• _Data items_
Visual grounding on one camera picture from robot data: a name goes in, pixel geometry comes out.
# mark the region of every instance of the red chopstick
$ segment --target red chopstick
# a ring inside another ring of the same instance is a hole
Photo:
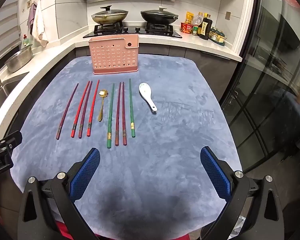
[[[127,145],[126,113],[124,108],[124,82],[122,83],[122,140],[123,140],[123,145]]]
[[[118,91],[118,104],[117,104],[117,119],[115,123],[115,145],[119,145],[119,112],[120,112],[120,90],[121,90],[121,82],[119,84]]]
[[[84,103],[83,112],[82,112],[82,116],[81,116],[81,123],[80,123],[80,128],[79,128],[79,138],[80,139],[82,138],[82,130],[83,130],[84,117],[86,115],[86,110],[87,110],[87,105],[88,105],[88,100],[89,100],[91,86],[92,86],[92,81],[91,81],[90,86],[89,86],[88,94],[87,94],[87,97],[86,97],[86,101]]]
[[[79,119],[79,115],[80,115],[80,111],[81,111],[83,99],[84,99],[84,96],[86,95],[86,92],[87,92],[89,83],[90,83],[90,81],[88,81],[88,84],[87,84],[87,86],[86,86],[86,88],[85,88],[85,90],[84,90],[84,92],[83,92],[83,95],[82,95],[80,104],[79,104],[79,106],[78,106],[78,111],[77,111],[77,114],[76,114],[76,116],[75,116],[74,123],[73,123],[73,127],[72,127],[72,131],[71,131],[71,137],[72,137],[72,138],[74,138],[75,129],[77,128],[77,123],[78,123],[78,119]]]
[[[70,103],[71,103],[71,101],[72,101],[72,98],[73,98],[74,93],[75,93],[75,91],[77,90],[77,87],[78,87],[78,86],[79,86],[79,83],[75,86],[75,88],[74,88],[74,90],[73,90],[73,92],[72,92],[72,95],[71,95],[71,97],[70,97],[70,99],[69,99],[69,102],[68,102],[68,104],[67,104],[67,106],[66,106],[65,112],[63,113],[63,116],[62,116],[62,119],[61,119],[61,122],[60,122],[60,125],[59,125],[59,129],[58,129],[58,132],[57,132],[57,136],[56,136],[56,139],[57,139],[57,140],[60,138],[61,129],[62,129],[63,123],[64,123],[64,121],[65,121],[66,114],[67,114],[67,112],[68,112],[68,108],[69,108],[69,106],[70,106]]]
[[[96,96],[97,96],[97,93],[98,93],[99,82],[100,82],[100,79],[98,79],[98,83],[97,83],[97,86],[96,86],[96,90],[94,92],[93,101],[92,101],[92,105],[91,105],[90,117],[89,117],[89,123],[88,123],[88,130],[87,130],[87,136],[88,137],[90,137],[90,135],[91,135],[91,126],[92,126],[94,103],[96,101]]]

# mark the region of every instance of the pink utensil holder
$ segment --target pink utensil holder
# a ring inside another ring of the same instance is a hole
[[[138,71],[138,34],[93,37],[89,48],[95,75]]]

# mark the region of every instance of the metal bolt
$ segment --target metal bolt
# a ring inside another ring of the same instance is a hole
[[[269,176],[269,175],[267,175],[267,176],[266,176],[266,180],[269,181],[269,182],[271,182],[271,181],[272,181],[272,177]]]
[[[241,171],[236,171],[234,174],[235,174],[236,177],[238,177],[238,178],[242,178],[242,177],[243,177],[243,173],[242,173]]]
[[[65,176],[66,176],[66,174],[64,172],[60,172],[60,173],[58,173],[57,178],[63,179]]]
[[[35,181],[35,177],[30,177],[30,178],[28,179],[28,182],[29,182],[29,183],[34,183],[34,181]]]

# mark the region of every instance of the black wok
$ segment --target black wok
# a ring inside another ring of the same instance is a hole
[[[168,25],[178,19],[178,15],[164,11],[166,8],[159,7],[159,10],[141,11],[142,18],[152,24]]]

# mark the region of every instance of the gold spoon
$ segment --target gold spoon
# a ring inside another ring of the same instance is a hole
[[[100,113],[99,113],[99,117],[98,117],[98,120],[99,122],[101,122],[102,118],[103,118],[103,103],[105,101],[105,97],[108,95],[108,91],[103,89],[99,92],[99,95],[101,96],[102,98],[102,106],[101,106],[101,109],[100,109]]]

• _TASK DESCRIPTION_
Go through the records line by line, and copy each line that holds the string "segment".

• _SOLUTION TO THIS PROBLEM_
$ segment --target red chopstick
$ segment --target pink utensil holder
$ segment --target metal bolt
$ segment --target black wok
$ segment --target gold spoon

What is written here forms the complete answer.